I've been thinking about this one and in the end went with adding it. It is written already with PerformRecoveryXLogAction but we might have an inprogress-off->off transition after that which seems better to reflect in the controlfile.
Also, an off-list question on yesterday's bugfix made me realize that it can be simplified even further. Instead of tracking which processes need cleanup in the exit handler, we can simply defer installing it at all till we know that there will be cleanup to process.
The attached also updates the commit messages to reflect the reviewers of this patchset as well as email id's.

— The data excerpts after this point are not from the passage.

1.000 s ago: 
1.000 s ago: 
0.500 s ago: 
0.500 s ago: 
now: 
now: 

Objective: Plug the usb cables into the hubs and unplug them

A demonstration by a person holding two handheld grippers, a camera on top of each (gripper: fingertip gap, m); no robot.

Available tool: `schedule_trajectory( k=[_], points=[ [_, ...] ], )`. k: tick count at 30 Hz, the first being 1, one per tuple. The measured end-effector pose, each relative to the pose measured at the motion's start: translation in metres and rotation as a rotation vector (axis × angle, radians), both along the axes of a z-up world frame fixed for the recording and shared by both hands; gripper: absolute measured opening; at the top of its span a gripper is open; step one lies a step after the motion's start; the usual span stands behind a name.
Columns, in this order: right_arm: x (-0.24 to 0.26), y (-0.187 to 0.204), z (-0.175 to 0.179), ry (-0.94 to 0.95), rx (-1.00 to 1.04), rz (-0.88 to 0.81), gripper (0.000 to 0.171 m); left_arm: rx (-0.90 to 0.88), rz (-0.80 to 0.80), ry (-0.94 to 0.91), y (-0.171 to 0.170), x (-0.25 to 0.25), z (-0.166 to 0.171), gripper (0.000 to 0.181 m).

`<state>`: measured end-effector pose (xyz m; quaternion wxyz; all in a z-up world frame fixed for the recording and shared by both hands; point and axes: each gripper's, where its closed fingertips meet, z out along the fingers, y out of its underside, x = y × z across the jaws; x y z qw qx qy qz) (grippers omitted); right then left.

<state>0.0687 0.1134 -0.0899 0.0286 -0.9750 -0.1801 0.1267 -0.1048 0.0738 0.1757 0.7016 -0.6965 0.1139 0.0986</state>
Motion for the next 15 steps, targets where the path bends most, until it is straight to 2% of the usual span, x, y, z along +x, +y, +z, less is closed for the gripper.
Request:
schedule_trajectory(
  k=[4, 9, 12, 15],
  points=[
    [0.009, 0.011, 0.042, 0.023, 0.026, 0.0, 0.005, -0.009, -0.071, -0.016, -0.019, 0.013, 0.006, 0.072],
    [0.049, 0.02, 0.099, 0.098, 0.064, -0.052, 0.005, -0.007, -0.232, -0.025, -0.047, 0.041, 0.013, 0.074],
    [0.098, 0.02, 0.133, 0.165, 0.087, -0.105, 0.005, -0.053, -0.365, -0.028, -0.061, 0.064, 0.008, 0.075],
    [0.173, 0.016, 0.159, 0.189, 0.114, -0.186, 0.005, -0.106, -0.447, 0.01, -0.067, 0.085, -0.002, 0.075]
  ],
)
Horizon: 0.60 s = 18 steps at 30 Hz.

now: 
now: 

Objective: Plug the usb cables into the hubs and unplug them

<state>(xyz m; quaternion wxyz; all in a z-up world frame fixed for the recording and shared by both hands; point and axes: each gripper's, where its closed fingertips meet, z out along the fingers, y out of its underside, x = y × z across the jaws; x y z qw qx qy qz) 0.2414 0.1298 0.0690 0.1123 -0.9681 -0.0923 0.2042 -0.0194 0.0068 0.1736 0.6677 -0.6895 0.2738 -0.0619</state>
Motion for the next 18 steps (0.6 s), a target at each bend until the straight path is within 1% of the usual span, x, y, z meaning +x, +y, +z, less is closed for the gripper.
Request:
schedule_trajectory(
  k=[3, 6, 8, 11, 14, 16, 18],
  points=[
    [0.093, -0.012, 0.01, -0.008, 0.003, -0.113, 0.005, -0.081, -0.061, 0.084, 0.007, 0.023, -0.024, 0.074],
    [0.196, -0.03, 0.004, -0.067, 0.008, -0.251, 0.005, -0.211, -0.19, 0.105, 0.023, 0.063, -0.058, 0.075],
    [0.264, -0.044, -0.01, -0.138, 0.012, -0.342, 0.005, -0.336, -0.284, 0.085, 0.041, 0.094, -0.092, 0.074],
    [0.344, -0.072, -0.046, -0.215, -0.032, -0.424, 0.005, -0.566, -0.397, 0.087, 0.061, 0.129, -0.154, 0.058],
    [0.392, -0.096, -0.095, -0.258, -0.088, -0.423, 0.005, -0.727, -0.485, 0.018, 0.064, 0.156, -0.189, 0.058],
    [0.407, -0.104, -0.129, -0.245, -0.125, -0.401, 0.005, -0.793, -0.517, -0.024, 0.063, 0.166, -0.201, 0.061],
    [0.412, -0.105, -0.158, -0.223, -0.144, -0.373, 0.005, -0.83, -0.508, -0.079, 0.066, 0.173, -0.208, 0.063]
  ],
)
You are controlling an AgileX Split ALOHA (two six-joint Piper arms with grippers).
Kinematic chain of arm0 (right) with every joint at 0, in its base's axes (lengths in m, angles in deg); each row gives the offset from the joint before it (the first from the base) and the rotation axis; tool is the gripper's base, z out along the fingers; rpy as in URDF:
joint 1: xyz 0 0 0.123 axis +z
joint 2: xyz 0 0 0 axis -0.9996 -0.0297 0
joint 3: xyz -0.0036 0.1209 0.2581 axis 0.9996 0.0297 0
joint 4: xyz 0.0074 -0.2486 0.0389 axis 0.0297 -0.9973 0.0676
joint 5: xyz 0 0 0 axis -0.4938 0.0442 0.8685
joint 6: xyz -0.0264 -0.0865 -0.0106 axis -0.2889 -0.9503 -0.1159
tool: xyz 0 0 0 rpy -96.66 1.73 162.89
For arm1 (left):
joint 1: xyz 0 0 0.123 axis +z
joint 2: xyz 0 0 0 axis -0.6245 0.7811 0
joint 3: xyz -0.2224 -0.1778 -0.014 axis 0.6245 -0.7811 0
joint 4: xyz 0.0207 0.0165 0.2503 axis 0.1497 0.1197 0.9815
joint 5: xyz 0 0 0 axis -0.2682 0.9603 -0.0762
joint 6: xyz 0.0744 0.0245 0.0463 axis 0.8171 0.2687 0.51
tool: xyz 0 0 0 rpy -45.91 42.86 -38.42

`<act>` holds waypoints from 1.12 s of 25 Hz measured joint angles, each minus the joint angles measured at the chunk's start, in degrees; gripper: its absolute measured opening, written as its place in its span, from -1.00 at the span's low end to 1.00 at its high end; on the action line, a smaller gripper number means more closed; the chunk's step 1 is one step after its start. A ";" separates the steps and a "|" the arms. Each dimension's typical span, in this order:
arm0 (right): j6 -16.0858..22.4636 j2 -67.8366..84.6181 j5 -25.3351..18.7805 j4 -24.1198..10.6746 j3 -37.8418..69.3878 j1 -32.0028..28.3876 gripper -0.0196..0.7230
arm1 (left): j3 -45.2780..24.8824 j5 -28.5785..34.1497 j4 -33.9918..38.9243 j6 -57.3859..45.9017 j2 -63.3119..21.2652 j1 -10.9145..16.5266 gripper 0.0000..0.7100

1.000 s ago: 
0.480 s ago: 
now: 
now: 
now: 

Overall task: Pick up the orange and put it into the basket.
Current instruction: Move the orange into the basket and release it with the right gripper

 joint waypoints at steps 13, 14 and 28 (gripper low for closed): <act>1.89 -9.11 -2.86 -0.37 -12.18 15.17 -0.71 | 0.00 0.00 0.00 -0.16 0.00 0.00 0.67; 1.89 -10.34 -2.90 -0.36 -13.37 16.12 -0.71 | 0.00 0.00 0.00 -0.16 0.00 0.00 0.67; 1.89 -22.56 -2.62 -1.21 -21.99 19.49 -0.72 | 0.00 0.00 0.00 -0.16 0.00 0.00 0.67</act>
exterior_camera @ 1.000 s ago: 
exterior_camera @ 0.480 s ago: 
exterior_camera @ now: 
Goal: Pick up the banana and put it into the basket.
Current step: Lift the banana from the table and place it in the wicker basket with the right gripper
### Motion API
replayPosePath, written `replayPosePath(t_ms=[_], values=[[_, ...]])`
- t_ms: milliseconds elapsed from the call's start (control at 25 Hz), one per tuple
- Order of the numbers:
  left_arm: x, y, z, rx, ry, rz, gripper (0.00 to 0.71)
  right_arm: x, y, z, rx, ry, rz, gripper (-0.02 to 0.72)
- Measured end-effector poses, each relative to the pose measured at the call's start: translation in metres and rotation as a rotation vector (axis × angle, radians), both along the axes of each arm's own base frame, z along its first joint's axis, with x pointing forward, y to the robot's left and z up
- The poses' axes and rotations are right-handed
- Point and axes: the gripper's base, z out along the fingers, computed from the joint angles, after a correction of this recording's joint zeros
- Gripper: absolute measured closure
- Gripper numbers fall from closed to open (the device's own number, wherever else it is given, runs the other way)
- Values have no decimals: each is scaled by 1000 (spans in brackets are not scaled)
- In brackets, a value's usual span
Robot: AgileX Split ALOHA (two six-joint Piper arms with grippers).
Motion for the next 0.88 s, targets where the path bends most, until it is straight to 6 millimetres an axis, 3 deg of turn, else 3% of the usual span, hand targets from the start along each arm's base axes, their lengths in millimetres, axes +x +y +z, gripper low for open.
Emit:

Thanks for the updated patchset. I applied v3 on top of current master and did
a focused review/test pass.
Reran the duplicate-launcher reproducer three times against v3 with a more
aggressive variant, could not see any issue.
The v3 launcher_exit change looks good to me. Deferring installation of the on_shmem_exit() handler until after the process has confirmed that it owns the launcher role avoids the duplicate-launcher cleanup problem.
I also looked at the end-of-recovery control-file update. Copying XLogCtl->data_checksum_version into ControlFile->data_checksum_version under ControlFileLock before the existing UpdateControlFile() call is a good idea.